Wednesday, June 20, 2012
The votes from Tuesday’s party primaries were certified by the Georgetown County Election Board on Thursday with only minor changes to the results previously announced.
In Georgetown County, 22.3 percent of the registered voters cast ballots Tuesday. The periods of heavy rain and the few races on the ballot are being blamed for the low turnout. In total, 9,151 people voted Tuesday — 5,314 in the Republican Primary and 3,837 in the Democratic Primary.
There will be a Republican runoff in the District 7 Congressional race as none of the nine candidates got 50 percent of the votes.
Andre Bauer and Tom Rice will square off on June 26.
In Georgetown County, Rice received the most votes — 1,834 — followed by Bauer with 1,481. Districtwide, Bauer defeated Rice 12,002 to 10,235.
The other totals in Georgetown County in the Republican contest: Jay Jordan, 592; Katherine Jenerette, 245; Chad Prosser, 750; Dick Withington, 108; Randal Wallace, 80; Renee Culler, 79; Jim Mader, 62.
In Georgetown County — on the Democratic side — Gloria Tinubu was the decisive winner as she received 2,352 votes. Preston Brittain finished second with 1,032 votes. (See separate story about the possible runoff in this race).
Parnel Diggs received 98 votes. Harry Pavilack received 87 votes.
Tinubu picked up 16,370 votes districtwide while Brittain received 12,300.
This was the nail-biter race of the day as the lead between longtime incumbent Yancey McGill and newcomer Cezar McKnight went back and forth as votes throughout the Senate 32 district were tallied in the Democratic contest.
In Georgetown County the margin between the two candidates was wider with McGill receiving 1,968 votes to McKnight’s 1,112 votes.
But, when votes cast in Williamsburg, Berkeley, Florence and Horry counties were added in, McGill won the race by only 82 votes — 6,367 to 6,285. (See separate story about this race).
There was only one Georgetown County-only race in the party primaries Tuesday — the Republican contest between Sheriff Lane Cribb and his former deputy, Doug Dishong.
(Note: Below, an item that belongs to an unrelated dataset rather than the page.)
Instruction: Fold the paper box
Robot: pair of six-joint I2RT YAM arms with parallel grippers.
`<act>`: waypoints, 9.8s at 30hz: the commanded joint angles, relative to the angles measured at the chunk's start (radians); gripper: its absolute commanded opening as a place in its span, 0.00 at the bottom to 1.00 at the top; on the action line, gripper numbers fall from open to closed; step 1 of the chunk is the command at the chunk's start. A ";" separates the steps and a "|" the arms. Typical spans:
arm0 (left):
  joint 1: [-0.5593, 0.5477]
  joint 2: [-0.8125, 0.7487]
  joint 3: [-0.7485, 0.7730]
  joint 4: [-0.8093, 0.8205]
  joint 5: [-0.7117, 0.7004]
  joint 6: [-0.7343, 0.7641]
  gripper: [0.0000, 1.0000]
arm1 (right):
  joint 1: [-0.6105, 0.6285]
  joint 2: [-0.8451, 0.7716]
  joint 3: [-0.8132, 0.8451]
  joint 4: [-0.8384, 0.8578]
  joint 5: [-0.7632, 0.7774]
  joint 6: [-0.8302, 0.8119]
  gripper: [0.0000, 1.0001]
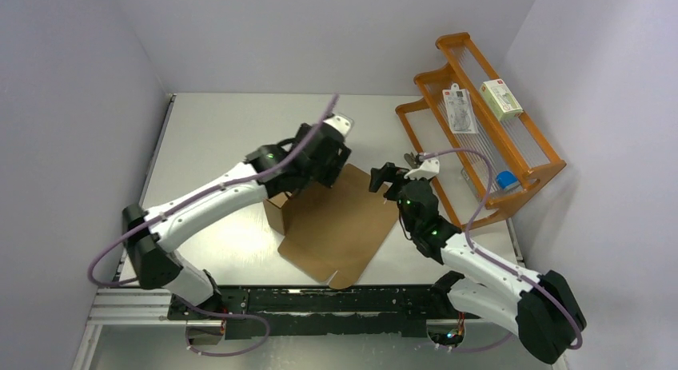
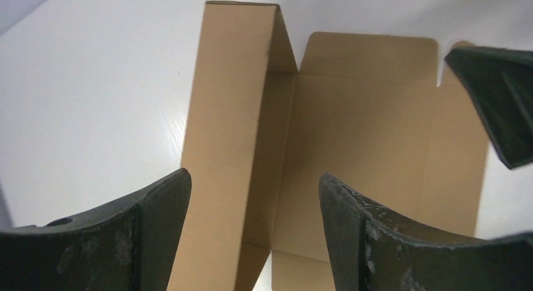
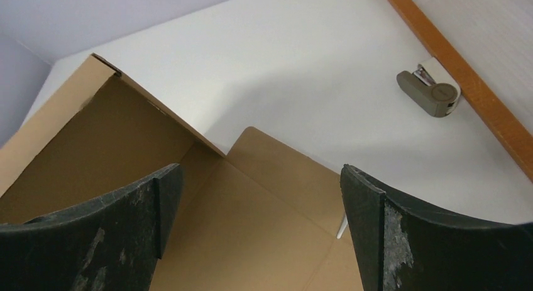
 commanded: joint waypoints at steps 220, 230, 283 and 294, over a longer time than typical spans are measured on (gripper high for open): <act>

The numbers were never close. As the tallies were displayed in the Voter Registration Office one precinct at a time Tuesday night, Cribb started out with the lead and the margin got wider as more results were posted.
In the end, Cribb won 4081 to 1121.
“I feel good and I am proud of my supporters,” Cribb said after the unofficial results were announced.
Currently he faces no opposition in November but another former deputy, Darryel Carr, is collecting signatures to run as a petition candidate.
“I will keep doing my job and do what I do. If people like it, they will vote for me. If they don’t they won’t,” Cribb said when asked about how he will run against a November opponent.